Movie Review: “Found Footage” gives us a glimpse of the witch they call “Beezel”

The 60 year witch-haunts-a-house story “Beezel” seems to have been kicked around a bit before Epic got hold of it and gave it a streaming release.

That’s a shame, because this creepy, low-budget horror tale certainly passes the “Well, I’ve seen Lilworse” test.

It’s a “found footage” thriller where the footage changes as decades pass and grainy video replaces grainy home movie film stock, making its way to the HD video in standard use today.

We see horrific goings-on in a suburban Massachusetts ranch house, first in the 1960s, then in the ’80s, early 2000s and 2013.

A New York documentary filmmaker (LeJon Woods) is summoned in the ’80s by the owner of the house (Bob Gallagher) who lets on that he wants to “clear my name” about the family murdered there decades before. He’s quick to dismiss the myth surrounding the house. And his wife even “acts the part” of a witch, scaring off annoying, taunting kids who harass them.

“Beneath the house, inside the room, the blind witch waits anon, to sniff and crawl and feast on all,” Harold Weems (Gallagher) recites, claiming that’s a rhyme local children made up. As if any child of the ’60s, ’70s or ’80s would use “anon.”

As we’d expect, first act Apollo (Woods) hears more than he should and faces his doom, with a twist or two in that.

Caroline Quigley plays the latest hospice nurse to come in to care for the widow Weems (Kimberly Salditt Poulin) and freaks out about what must have happened to the nurses who preceded her.

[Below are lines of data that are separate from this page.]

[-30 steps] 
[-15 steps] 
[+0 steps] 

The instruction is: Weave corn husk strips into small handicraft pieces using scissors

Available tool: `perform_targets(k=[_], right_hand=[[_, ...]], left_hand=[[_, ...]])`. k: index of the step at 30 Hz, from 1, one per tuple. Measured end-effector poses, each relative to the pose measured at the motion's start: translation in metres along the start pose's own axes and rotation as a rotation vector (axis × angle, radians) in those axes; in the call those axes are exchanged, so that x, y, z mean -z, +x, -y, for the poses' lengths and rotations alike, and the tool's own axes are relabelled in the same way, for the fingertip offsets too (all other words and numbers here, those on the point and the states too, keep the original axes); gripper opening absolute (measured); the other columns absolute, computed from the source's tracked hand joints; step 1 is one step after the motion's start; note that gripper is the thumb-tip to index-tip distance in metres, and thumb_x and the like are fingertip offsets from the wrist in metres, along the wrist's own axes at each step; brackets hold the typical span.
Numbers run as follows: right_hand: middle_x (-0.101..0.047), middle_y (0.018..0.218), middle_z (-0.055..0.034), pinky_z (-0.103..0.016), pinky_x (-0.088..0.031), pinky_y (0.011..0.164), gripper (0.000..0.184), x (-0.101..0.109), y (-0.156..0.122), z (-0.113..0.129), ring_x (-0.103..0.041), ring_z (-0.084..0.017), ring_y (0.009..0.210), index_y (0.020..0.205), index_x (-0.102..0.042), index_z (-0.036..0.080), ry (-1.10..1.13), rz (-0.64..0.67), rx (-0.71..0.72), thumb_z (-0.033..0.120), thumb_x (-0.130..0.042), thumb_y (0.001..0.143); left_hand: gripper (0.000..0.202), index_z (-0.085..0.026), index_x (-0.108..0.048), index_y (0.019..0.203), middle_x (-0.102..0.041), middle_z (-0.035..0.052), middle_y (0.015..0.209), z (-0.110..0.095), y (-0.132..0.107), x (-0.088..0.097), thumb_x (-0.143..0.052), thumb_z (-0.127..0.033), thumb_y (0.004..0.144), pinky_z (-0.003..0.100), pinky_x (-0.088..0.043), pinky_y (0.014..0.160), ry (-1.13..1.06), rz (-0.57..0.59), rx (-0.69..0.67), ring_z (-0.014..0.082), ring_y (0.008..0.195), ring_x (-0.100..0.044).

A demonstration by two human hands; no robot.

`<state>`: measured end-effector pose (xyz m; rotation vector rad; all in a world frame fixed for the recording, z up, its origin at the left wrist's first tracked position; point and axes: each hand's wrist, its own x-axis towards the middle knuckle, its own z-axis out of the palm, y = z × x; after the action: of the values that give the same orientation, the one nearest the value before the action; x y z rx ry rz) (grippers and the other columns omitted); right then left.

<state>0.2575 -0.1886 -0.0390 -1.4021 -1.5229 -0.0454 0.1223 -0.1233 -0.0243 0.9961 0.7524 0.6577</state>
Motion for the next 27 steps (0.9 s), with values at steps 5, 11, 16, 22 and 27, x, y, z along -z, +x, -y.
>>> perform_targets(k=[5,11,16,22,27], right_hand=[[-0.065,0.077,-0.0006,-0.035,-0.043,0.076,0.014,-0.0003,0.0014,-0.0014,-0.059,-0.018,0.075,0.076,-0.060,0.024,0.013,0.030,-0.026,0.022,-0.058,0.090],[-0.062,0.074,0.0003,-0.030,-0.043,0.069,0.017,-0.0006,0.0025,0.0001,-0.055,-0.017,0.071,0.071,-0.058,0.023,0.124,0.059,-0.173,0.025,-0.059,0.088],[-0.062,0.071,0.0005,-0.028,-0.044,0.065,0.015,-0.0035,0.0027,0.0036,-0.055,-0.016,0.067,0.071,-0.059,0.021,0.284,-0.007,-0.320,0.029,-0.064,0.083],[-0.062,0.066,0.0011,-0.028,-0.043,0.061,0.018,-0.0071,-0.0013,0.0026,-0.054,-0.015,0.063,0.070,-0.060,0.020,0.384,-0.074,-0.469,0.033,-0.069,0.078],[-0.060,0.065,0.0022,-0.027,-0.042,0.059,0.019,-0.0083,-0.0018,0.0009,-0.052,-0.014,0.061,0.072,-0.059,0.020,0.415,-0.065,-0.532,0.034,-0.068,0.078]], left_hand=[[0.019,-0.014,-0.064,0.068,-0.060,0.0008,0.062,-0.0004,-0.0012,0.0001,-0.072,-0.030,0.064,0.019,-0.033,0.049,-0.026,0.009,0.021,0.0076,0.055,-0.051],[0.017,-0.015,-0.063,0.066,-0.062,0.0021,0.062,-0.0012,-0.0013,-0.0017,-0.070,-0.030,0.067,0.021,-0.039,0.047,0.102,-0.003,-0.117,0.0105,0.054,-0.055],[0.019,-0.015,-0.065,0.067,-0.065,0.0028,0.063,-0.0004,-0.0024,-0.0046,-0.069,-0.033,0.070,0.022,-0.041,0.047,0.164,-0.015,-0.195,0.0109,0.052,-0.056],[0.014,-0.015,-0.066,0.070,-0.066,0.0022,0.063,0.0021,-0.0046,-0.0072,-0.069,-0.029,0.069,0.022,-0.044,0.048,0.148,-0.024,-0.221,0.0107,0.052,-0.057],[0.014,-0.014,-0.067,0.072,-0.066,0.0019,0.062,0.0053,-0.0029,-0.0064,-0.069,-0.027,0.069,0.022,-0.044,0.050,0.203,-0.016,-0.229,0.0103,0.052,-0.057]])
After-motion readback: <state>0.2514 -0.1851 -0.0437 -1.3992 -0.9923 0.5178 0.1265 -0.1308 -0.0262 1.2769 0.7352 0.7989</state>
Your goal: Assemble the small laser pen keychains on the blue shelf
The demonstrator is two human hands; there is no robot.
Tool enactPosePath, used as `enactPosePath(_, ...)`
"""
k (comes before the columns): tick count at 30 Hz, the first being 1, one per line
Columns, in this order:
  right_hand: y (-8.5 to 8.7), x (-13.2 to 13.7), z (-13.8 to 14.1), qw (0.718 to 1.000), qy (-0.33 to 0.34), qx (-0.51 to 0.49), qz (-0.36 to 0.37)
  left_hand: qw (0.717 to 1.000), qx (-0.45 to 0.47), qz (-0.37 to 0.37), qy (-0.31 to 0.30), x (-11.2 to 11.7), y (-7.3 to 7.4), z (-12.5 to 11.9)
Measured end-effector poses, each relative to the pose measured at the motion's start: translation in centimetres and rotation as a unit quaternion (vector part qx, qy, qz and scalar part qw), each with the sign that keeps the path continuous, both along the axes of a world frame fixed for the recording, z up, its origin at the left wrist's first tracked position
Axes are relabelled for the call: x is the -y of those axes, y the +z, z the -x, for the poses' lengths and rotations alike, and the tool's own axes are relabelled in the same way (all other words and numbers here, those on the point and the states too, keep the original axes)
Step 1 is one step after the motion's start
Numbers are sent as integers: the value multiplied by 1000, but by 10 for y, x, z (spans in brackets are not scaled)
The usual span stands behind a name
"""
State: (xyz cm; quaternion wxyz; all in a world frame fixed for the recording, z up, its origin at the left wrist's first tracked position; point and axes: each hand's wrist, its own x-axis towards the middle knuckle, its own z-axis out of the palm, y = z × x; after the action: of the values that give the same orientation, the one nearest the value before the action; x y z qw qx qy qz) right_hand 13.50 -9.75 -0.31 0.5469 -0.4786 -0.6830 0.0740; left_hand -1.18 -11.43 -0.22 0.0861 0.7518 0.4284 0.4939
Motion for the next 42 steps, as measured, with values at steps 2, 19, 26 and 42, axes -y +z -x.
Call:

And screenwriter Victoria Fradkin plays a young woman who married a Weems offspring (Nicolas Robin) and lives with him in Paris. She comes to the house in 2013, camcorder in hand, to talk about “the murders” and grumps that “The worst part is, now nobody wants to buy” the place.

The frights are standard issue jolts, heightened by the strident strings of the truly alarming musical score (can’t find who composed/performed it). The pall of creepiness sets in from all these wintry, underlit scenes, some of them shot in the “found footage” element of the story.

“Beezel” won’t surprise anyone who has seen more that three or four horror films. But it’s far from awful, with decent performances, makeup, effects and “shock me, baby” editing.

Rating: unrated, graphic violence, explicit sex and nudity

Cast: Bob Gallagher, Victoria Fradkin, LeJon Woods, Caroline Quigley, Nicolas Robin and Kimberly Salditt Poulin.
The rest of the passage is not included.